GOAL OF THE EXERCISE
Tally the lines below that contain the word "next", and give only that number.
•••
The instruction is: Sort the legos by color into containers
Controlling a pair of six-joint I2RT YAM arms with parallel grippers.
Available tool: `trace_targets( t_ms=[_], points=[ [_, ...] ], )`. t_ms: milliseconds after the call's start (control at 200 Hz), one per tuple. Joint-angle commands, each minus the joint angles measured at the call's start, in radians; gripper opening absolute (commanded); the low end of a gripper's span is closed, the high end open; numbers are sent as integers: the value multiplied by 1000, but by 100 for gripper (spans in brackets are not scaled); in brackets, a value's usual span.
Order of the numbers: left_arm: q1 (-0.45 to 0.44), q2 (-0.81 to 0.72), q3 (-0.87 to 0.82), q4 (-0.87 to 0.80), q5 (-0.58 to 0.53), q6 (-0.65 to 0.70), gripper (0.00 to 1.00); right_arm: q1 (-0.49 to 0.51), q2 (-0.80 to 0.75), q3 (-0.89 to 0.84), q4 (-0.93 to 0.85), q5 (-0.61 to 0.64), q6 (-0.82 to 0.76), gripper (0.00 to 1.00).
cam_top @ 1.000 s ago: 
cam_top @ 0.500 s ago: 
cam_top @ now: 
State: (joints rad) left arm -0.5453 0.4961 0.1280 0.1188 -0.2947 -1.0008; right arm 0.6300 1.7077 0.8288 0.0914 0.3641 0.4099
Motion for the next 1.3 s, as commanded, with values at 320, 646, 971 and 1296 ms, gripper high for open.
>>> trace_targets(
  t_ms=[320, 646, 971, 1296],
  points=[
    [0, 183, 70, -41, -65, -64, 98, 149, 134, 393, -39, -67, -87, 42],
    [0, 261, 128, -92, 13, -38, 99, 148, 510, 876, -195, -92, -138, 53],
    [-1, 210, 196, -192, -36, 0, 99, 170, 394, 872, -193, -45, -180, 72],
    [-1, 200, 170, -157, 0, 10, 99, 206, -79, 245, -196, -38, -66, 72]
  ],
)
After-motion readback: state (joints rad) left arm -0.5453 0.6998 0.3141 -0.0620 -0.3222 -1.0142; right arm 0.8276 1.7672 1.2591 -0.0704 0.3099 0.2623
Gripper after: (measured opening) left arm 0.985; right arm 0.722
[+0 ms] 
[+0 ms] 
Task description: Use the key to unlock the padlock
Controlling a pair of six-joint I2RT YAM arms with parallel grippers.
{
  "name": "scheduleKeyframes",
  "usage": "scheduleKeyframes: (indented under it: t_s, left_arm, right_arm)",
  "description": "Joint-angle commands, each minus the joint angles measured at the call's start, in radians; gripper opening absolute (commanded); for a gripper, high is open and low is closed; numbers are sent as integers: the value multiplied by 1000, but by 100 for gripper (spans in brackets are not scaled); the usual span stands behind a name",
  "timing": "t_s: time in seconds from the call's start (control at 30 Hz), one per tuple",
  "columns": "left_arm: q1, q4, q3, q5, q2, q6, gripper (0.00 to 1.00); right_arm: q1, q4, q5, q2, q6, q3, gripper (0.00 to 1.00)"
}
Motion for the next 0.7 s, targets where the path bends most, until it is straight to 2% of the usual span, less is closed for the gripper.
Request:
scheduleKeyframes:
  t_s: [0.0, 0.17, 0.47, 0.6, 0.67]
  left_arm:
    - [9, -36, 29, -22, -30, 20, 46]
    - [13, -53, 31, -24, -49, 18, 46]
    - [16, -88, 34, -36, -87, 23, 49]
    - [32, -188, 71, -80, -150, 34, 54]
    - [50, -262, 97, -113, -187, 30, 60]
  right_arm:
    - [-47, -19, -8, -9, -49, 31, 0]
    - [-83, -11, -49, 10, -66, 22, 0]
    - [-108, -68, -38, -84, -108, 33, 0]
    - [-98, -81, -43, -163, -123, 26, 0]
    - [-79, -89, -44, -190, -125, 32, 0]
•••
RESPONSE AREA
2